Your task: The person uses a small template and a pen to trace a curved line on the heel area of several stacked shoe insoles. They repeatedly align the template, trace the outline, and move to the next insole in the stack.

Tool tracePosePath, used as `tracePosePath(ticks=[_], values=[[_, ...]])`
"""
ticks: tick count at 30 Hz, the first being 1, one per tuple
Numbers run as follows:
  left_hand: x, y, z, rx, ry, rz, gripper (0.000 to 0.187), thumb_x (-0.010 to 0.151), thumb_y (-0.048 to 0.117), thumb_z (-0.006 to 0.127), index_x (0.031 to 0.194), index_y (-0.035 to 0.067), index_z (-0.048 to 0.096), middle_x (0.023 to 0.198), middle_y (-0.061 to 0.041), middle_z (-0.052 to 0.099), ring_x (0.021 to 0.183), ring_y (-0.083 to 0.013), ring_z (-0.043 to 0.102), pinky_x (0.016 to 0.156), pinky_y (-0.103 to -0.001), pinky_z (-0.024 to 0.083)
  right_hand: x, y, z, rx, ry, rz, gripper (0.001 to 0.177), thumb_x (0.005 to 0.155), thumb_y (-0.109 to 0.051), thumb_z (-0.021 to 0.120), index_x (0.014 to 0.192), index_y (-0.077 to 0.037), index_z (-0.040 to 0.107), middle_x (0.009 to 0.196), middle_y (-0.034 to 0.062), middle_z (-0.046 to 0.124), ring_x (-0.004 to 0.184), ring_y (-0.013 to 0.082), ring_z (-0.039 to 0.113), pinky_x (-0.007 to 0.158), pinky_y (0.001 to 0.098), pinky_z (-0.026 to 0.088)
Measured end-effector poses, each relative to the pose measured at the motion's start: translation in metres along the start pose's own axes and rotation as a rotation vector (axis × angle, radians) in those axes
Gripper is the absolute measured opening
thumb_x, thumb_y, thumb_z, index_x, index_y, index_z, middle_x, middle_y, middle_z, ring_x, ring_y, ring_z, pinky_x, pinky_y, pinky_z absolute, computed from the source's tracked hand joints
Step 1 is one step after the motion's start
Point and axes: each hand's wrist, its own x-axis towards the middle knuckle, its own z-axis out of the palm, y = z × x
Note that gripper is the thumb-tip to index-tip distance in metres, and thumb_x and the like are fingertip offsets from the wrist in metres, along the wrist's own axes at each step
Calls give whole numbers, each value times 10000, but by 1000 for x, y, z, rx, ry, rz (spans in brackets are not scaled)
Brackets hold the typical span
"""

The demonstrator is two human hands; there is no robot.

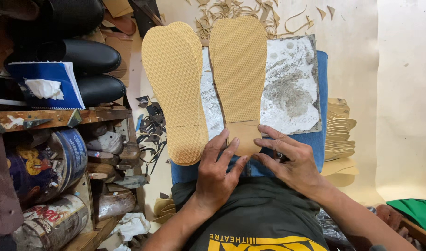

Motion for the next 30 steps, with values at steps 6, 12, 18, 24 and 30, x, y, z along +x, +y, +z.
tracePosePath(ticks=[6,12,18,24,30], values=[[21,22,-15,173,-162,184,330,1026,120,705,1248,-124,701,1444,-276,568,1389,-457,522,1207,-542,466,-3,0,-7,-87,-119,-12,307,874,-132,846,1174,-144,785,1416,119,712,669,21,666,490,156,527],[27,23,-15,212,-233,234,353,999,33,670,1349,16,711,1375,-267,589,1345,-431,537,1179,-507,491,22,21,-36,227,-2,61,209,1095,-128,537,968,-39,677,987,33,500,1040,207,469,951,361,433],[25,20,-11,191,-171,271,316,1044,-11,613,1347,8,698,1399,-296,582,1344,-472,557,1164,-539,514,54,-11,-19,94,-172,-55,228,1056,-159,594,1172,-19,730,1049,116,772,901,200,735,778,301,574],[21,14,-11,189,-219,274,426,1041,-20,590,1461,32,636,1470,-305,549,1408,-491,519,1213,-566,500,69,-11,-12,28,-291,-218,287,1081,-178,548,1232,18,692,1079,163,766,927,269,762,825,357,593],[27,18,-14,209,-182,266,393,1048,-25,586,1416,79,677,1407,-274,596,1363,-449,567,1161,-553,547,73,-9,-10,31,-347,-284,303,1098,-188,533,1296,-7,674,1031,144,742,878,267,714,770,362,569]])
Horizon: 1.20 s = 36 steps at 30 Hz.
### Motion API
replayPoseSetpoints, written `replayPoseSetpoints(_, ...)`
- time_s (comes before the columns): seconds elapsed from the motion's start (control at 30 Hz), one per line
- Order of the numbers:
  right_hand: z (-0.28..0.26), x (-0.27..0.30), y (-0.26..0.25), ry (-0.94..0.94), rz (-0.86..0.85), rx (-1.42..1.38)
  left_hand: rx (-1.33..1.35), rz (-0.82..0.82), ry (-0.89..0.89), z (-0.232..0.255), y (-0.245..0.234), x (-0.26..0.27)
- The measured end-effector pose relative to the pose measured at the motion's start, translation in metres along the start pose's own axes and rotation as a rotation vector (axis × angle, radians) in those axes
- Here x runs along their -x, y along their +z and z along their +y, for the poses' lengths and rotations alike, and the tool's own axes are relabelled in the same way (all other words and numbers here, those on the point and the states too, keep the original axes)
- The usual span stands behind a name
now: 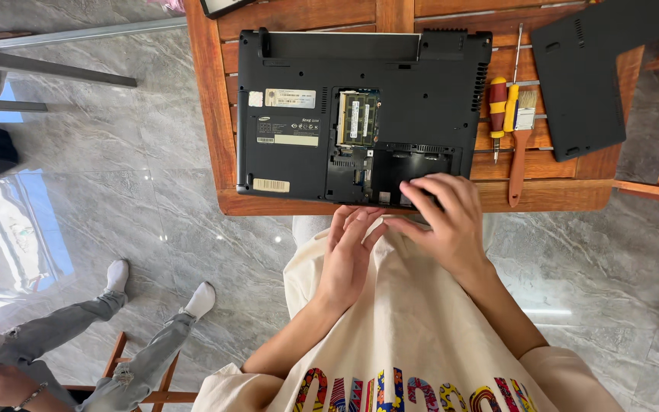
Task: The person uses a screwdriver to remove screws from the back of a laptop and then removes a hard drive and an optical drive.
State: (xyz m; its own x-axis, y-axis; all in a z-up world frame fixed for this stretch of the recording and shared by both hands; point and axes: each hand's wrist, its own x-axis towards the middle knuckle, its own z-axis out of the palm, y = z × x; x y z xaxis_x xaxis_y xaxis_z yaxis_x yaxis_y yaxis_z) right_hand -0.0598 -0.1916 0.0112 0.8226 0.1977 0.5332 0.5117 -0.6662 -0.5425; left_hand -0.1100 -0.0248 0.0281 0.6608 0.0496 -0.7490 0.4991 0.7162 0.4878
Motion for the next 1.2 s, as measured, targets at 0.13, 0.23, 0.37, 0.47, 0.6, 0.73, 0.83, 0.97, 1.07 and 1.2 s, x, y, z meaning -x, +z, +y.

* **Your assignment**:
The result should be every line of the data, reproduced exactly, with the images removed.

* **Result**:
Your task: The person uses a small template and a pen to trace a curved line on the heel area of several stacked shoe insoles. They repeatedly align the template, trace the outline, and move to the next insole in the stack.

Tool tracePosePath, used as `tracePosePath(ticks=[_], values=[[_, ...]])`
"""
ticks: tick count at 30 Hz, the first being 1, one per tuple
Numbers run as follows:
  left_hand: x, y, z, rx, ry, rz, gripper (0.000 to 0.187), thumb_x (-0.010 to 0.151), thumb_y (-0.048 to 0.117), thumb_z (-0.006 to 0.127), index_x (0.031 to 0.194), index_y (-0.035 to 0.067), index_z (-0.048 to 0.096), middle_x (0.023 to 0.198), middle_y (-0.061 to 0.041), middle_z (-0.052 to 0.099), ring_x (0.021 to 0.183), ring_y (-0.083 to 0.013), ring_z (-0.043 to 0.102), pinky_x (0.016 to 0.156), pinky_y (-0.103 to -0.001), pinky_z (-0.024 to 0.083)
  right_hand: x, y, z, rx, ry, rz, gripper (0.001 to 0.177), thumb_x (0.005 to 0.155), thumb_y (-0.109 to 0.051), thumb_z (-0.021 to 0.120), index_x (0.014 to 0.192), index_y (-0.077 to 0.037), index_z (-0.040 to 0.107), middle_x (0.009 to 0.196), middle_y (-0.034 to 0.062), middle_z (-0.046 to 0.124), ring_x (-0.004 to 0.184), ring_y (-0.013 to 0.082), ring_z (-0.039 to 0.113), pinky_x (-0.007 to 0.158), pinky_y (0.001 to 0.098), pinky_z (-0.026 to 0.088)
Measured end-effector poses, each relative to the pose measured at the motion's start: translation in metres along the start pose's own axes and rotation as a rotation vector (axis × angle, radians) in those axes
Gripper is the absolute measured opening
thumb_x, thumb_y, thumb_z, index_x, index_y, index_z, middle_x, middle_y, middle_z, ring_x, ring_y, ring_z, pinky_x, pinky_y, pinky_z absolute, computed from the source's tracked hand joints
Step 1 is one step after the motion's start
Point and axes: each hand's wrist, its own x-axis towards the middle knuckle, its own z-axis out of the palm, y = z × x
Note that gripper is the thumb-tip to index-tip distance in metres, and thumb_x and the like are fingertip offsets from the wrist in metres, along the wrist's own axes at each step
Calls give whole numbers, each value times 10000, but by 1000 for x, y, z, rx, ry, rz (spans in brackets are not scaled)
Brackets hold the typical span
"""

The demonstrator is two human hands; there is no robot.


Motion for the next 30 steps, with values at steps 6, 12, 18, 24 and 30, x, y, z along +x, +y, +z.
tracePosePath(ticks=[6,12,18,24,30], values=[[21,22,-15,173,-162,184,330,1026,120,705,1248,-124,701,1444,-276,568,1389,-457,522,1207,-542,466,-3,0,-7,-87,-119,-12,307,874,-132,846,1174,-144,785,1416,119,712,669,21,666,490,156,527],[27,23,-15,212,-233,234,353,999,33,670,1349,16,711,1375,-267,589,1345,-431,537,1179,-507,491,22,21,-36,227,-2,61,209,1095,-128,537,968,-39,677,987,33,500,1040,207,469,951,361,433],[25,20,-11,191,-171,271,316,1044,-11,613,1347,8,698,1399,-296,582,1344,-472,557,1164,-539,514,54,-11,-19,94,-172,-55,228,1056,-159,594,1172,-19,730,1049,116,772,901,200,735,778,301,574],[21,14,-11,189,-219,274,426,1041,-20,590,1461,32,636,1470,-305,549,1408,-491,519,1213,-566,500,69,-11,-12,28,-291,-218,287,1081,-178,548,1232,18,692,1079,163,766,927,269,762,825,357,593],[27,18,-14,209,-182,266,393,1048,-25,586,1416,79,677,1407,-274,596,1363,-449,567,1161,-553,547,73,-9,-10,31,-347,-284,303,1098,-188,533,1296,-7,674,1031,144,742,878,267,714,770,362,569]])
Horizon: 1.20 s = 36 steps at 30 Hz.
### Motion API
replayPoseSetpoints, written `replayPoseSetpoints(_, ...)`
- time_s (comes before the columns): seconds elapsed from the motion's start (control at 30 Hz), one per line
- Order of the numbers:
  right_hand: z (-0.28..0.26), x (-0.27..0.30), y (-0.26..0.25), ry (-0.94..0.94), rz (-0.86..0.85), rx (-1.42..1.38)
  left_hand: rx (-1.33..1.35), rz (-0.82..0.82), ry (-0.89..0.89), z (-0.232..0.255), y (-0.245..0.234), x (-0.26..0.27)
- The measured end-effector pose relative to the pose measured at the motion's start, translation in metres along the start pose's own axes and rotation as a rotation vector (axis × angle, radians) in those axes
- Here x runs along their -x, y along their +z and z along their +y, for the poses' lengths and rotations alike, and the tool's own axes are relabelled in the same way (all other words and numbers here, those on the point and the states too, keep the original axes)
- The usual span stands behind a name
now: 
Task: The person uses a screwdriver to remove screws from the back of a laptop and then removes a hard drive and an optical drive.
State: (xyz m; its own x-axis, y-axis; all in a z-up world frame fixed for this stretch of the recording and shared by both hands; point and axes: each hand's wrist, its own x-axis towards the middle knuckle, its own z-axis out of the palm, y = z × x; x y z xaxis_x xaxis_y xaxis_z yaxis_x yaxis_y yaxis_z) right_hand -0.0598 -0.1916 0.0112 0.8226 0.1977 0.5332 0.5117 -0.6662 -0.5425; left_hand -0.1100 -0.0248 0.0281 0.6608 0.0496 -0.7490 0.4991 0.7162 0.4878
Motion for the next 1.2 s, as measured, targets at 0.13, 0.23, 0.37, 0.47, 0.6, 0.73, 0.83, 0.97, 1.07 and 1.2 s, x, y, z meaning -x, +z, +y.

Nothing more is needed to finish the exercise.